■ **What to produce**
Using the listing that follows, return every line with the word "scene".

■ **Extracted material**
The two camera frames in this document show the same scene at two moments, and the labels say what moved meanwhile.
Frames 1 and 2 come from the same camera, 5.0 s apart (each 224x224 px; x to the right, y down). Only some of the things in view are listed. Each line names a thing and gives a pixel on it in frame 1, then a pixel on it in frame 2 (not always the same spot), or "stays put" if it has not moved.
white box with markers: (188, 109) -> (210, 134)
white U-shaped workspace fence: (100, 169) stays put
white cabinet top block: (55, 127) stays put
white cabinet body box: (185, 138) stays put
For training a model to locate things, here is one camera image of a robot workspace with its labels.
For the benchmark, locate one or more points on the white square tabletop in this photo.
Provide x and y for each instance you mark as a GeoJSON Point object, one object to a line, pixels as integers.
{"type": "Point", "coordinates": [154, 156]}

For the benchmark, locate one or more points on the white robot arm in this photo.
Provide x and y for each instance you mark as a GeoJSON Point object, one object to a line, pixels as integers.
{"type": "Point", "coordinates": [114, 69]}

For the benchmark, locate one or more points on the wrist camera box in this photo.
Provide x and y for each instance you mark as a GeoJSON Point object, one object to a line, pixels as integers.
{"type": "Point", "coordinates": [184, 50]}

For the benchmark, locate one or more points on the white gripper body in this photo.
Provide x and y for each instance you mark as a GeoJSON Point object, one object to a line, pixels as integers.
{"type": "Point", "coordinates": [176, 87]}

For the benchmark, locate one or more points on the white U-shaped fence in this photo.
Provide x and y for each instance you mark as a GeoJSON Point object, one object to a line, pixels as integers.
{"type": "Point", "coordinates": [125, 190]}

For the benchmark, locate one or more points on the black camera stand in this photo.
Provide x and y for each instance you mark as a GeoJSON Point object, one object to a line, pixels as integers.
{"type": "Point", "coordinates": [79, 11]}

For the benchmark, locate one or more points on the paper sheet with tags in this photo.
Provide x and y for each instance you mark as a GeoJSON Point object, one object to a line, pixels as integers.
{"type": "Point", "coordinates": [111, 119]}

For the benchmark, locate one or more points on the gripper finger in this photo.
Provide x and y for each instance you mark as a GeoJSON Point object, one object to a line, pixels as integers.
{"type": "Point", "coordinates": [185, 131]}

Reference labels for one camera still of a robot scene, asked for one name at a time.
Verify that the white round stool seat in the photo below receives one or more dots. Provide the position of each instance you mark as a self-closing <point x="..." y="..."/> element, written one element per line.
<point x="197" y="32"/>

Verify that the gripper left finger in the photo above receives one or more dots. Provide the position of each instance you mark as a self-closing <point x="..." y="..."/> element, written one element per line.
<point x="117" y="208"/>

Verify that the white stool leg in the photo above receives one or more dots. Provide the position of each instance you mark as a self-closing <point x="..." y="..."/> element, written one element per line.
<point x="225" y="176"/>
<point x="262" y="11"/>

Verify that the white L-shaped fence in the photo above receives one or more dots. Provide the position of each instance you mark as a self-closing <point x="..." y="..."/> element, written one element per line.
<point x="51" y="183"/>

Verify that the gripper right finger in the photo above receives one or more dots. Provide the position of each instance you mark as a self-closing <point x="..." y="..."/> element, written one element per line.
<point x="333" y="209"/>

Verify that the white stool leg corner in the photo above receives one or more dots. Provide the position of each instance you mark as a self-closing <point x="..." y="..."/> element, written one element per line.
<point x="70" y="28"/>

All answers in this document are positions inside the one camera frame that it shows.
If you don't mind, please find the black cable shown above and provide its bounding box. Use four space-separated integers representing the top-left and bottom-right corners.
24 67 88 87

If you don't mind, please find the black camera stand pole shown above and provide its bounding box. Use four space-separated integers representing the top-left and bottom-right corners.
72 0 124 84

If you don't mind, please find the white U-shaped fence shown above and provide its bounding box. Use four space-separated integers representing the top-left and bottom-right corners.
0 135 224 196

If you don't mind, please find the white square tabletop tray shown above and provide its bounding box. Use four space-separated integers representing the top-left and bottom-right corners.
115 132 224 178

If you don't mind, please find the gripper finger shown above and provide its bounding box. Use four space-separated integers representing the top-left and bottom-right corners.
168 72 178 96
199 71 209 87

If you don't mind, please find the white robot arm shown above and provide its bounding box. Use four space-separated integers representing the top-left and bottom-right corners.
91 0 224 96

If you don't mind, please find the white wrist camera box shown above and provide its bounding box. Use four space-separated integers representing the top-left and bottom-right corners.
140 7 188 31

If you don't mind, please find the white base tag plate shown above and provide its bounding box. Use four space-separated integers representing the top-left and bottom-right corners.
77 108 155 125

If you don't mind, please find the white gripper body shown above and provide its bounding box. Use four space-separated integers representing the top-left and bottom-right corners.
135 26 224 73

■ **Response box**
The two camera frames in this document show the same scene at two moments, and the labels say what moved meanwhile.
Reference labels for one camera still of a robot scene, asked for one name at a time.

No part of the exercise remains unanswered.